Impact Beyond the Bears

The ripple effects of the salmon shortage extend far beyond the bear population. The scarcity of acorns, another key component of the brown bear’s diet, has led to an increase in bear attacks on humans in parts of northern Japan, mostly in Hokkaido. Hungry and desperate, these bears venture into populated areas in search of food, resulting in conflicts that threaten both human and bear safety.

The Grim Statistics

The gravity of the situation is further emphasized by alarming statistics. In the year leading up to April 2022, a total of 1,056 brown bears were captured and killed in Hokkaido, marking the highest figure on record. This marked the first time that the number had exceeded 1,000. Of these, 999 brown bears met their end, either to prevent damage to crops or due to their perceived threat to local communities.

Human Lives at Risk

The consequences of the bear crisis extend to human lives as well. In the same period, 14 people were either injured or killed in incidents involving bears. Crop damage soared to a staggering ¥262 million (£1.44 million), setting new records. These figures paint a bleak picture of the escalating conflict between humans and bears as both struggle to survive in the changing landscape of northern Japan.

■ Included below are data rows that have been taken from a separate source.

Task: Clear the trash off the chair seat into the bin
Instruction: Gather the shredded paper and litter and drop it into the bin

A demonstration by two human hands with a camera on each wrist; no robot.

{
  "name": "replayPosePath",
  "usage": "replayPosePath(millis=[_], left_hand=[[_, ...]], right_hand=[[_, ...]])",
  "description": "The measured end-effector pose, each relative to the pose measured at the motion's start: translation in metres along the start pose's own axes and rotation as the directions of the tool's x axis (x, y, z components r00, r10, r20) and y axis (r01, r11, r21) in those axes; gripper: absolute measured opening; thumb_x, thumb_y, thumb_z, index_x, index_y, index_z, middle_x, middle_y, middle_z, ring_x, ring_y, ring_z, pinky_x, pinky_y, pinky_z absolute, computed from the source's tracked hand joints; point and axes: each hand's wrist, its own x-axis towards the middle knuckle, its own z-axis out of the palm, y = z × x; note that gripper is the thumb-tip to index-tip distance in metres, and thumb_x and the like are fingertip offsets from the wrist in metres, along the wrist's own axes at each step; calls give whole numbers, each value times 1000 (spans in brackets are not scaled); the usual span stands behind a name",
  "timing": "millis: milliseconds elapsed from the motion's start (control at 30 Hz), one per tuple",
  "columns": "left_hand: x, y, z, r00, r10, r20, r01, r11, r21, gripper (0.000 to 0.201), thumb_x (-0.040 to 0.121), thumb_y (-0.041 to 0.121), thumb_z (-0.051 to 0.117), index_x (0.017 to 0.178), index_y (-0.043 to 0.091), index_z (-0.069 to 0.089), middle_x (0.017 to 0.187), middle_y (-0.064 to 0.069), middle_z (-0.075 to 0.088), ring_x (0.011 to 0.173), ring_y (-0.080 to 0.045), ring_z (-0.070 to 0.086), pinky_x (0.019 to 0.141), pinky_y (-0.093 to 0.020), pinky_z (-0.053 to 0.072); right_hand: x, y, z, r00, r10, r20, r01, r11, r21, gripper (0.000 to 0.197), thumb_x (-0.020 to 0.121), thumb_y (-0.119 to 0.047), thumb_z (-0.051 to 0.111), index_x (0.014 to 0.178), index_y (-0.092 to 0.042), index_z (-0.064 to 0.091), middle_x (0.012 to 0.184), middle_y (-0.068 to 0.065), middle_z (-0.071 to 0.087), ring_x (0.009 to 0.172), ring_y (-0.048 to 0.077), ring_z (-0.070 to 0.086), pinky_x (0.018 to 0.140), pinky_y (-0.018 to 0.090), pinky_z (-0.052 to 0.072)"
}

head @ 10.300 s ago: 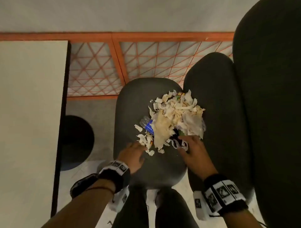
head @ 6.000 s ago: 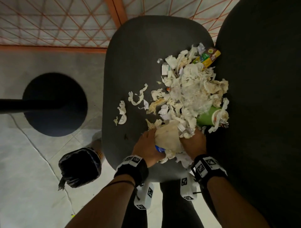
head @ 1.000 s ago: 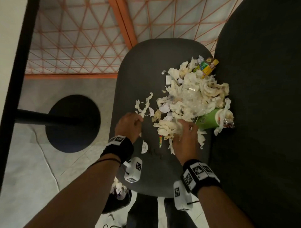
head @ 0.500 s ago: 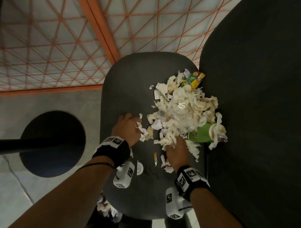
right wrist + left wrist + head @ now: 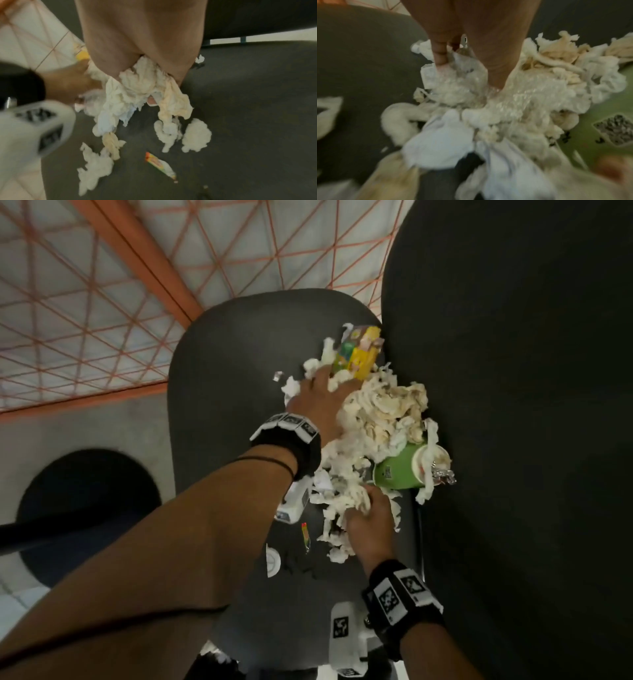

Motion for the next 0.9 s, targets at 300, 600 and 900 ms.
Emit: replayPosePath(millis=[300, 600, 900], left_hand=[[-57, -14, 33, 993, 90, 79, -78, 986, -147, 58, 91, 24, 59, 144, 21, 36, 134, -15, 42, 122, -38, 43, 95, -43, 41], [-95, -14, 51, 959, 81, 272, 100, 802, -589, 61, 91, 18, 58, 147, 22, 34, 151, -5, 33, 138, -24, 33, 105, -29, 35], [-71, -34, -20, 962, -8, -275, -116, 894, -432, 32, 90, 25, 52, 115, 40, 65, 112, 11, 69, 96, -12, 63, 85, -38, 54]], right_hand=[[25, -49, 8, 940, 227, 254, -325, 821, 469, 107, 62, -60, 78, 148, -42, 17, 146, -6, 45, 128, 21, 50, 108, 48, 41], [62, -56, 38, 977, 213, -19, -201, 944, 262, 109, 52, -36, 79, 147, -21, 27, 143, 6, 49, 125, 27, 52, 108, 46, 43], [54, -29, 39, 994, 31, -108, -21, 996, 92, 47, 84, -8, 62, 130, -1, 54, 132, 15, 58, 124, 28, 54, 109, 44, 41]])
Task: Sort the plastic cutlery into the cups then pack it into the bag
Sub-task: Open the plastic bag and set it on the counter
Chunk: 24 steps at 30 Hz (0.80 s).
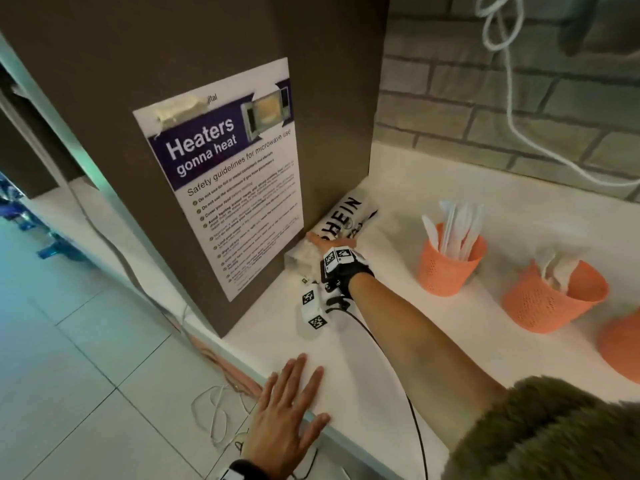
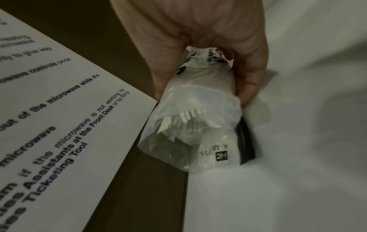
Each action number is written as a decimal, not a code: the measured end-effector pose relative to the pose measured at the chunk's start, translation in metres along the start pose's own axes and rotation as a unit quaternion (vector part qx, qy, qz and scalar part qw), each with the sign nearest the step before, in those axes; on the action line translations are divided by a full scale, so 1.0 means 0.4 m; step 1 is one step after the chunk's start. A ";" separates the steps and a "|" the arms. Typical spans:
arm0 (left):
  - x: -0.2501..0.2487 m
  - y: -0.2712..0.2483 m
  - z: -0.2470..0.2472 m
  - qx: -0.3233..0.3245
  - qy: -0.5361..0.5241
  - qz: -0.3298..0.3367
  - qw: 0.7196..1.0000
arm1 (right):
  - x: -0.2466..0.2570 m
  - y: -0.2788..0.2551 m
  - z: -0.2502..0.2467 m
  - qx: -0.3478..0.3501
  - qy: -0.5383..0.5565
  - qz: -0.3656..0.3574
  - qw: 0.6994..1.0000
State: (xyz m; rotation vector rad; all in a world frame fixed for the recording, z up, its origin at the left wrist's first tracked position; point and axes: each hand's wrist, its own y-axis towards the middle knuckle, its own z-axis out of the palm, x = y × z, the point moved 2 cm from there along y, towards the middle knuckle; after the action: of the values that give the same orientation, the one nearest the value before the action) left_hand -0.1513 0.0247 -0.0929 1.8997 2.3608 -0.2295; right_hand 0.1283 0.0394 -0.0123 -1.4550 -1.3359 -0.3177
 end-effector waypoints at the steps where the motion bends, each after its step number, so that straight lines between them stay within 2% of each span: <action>1: 0.000 0.000 0.001 0.000 0.000 0.002 1.000 | -0.003 0.005 0.001 0.015 0.010 -0.017 1.000; 5: 0.002 -0.003 0.005 -0.008 -0.003 0.009 1.000 | -0.022 0.005 -0.025 0.051 0.033 -0.035 0.998; 11: 0.014 -0.005 0.001 -0.022 -0.025 0.032 0.999 | -0.097 -0.017 -0.113 0.102 -0.055 -0.001 0.993; 17: 0.031 -0.001 -0.002 -0.043 -0.078 0.063 0.994 | -0.263 -0.138 -0.308 0.239 -0.133 0.010 0.962; 21: 0.017 0.027 -0.008 -0.081 -0.118 0.061 0.988 | -0.356 -0.235 -0.425 0.229 -0.222 -0.008 0.948; 24: -0.007 0.061 -0.009 -0.111 -0.130 0.080 0.982 | -0.397 -0.294 -0.481 0.200 -0.239 -0.025 0.950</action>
State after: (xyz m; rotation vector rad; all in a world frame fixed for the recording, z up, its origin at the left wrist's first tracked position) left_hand -0.1268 0.0279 -0.0900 1.8188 1.9673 -0.1785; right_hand 0.0628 -0.2284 -0.0011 -1.1892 -1.7056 0.2874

The tragic tale of the brown bear cubs in Japan serves as a poignant reminder of the far-reaching consequences of the climate crisis. Rising sea temperatures, driven by global heating, have disrupted the delicate balance of nature in Hokkaido’s Shiretoko Peninsula. As these majestic creatures battle for their very existence, it is a stark call to action for all of us. The fate of these cubs should serve as a rallying cry to address climate change, protect vital ecosystems, and preserve the rich biodiversity of our planet.